Shifting Sands
[71]

"Oh, come now, 'Lish—you know you wouldn't stand by an' see no feller drown, no matter what kind of a fool he was," laughed the doctor.

"Yes, I would," Elisha insisted, tugging on his coat.

"Well, all I can say is I hope the name of Mr. Heath's boat will meet with your approval," ventured Sylvia archly.

"I hope 'twill," was the glum retort, as the sheriff followed Doctor Stetson through the doorway.

The moment the door banged behind them, Sylvia turned toward Marcia.

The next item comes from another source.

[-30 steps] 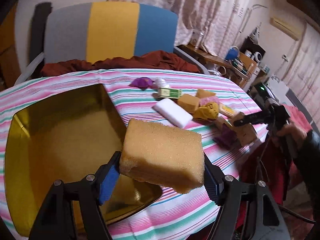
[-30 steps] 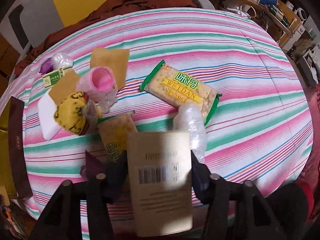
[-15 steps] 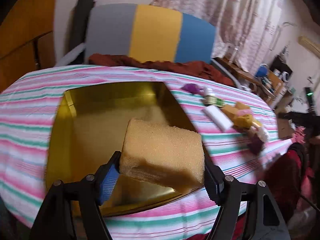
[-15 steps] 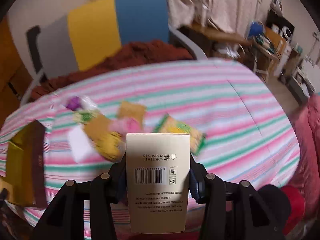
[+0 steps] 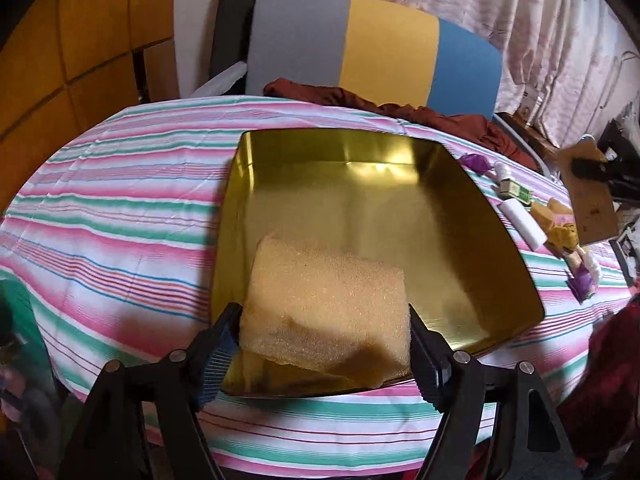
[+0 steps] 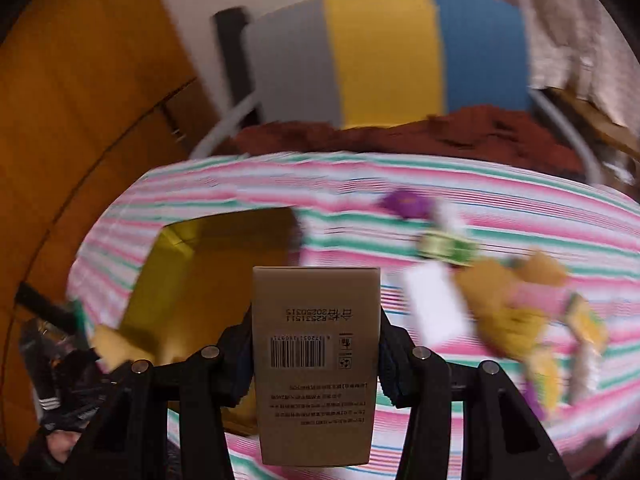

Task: Organize objects
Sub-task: 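Carry the yellow sponge with the left tool and lower it into the gold tray, then lower the cream box into the gold tray and open the right tool, then move the left tool to the white sponge and grasp it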

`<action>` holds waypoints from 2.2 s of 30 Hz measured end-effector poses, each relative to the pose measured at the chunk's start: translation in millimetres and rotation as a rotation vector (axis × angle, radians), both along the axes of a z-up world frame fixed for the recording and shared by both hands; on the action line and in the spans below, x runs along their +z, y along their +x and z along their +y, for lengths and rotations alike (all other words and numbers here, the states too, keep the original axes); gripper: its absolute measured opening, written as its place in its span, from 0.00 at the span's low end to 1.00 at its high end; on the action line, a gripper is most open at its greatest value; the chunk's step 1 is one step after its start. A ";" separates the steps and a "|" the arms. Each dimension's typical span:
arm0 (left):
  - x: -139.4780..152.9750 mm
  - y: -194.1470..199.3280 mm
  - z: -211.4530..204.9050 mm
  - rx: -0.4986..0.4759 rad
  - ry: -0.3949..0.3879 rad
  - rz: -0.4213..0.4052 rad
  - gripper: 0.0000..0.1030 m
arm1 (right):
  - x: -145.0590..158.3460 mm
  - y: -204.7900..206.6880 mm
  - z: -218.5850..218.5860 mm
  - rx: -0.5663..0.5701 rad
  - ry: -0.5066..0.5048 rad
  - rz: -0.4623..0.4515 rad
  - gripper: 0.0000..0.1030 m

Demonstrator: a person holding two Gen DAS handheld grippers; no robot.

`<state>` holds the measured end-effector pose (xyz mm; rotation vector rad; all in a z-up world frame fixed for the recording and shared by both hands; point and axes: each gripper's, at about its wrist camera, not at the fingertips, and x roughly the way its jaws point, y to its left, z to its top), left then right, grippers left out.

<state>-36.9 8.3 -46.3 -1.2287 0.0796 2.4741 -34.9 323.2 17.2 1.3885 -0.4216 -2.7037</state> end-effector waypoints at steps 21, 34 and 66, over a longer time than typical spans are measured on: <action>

"Forgive my butting in, dear," apologized she. "But I was so surprised. You did say you didn't know Mr. Heath, didn't you?"

"Yes."

"But—but—"

"Sometimes it's just as well not to tell all you know—especially in a place like this," was the evasive response.

Was the reply a rebuke or merely a caution?

Sylvia did not know.

[72]

[72]

And what was the meaning of the rose color that flooded the elder woman's cheek?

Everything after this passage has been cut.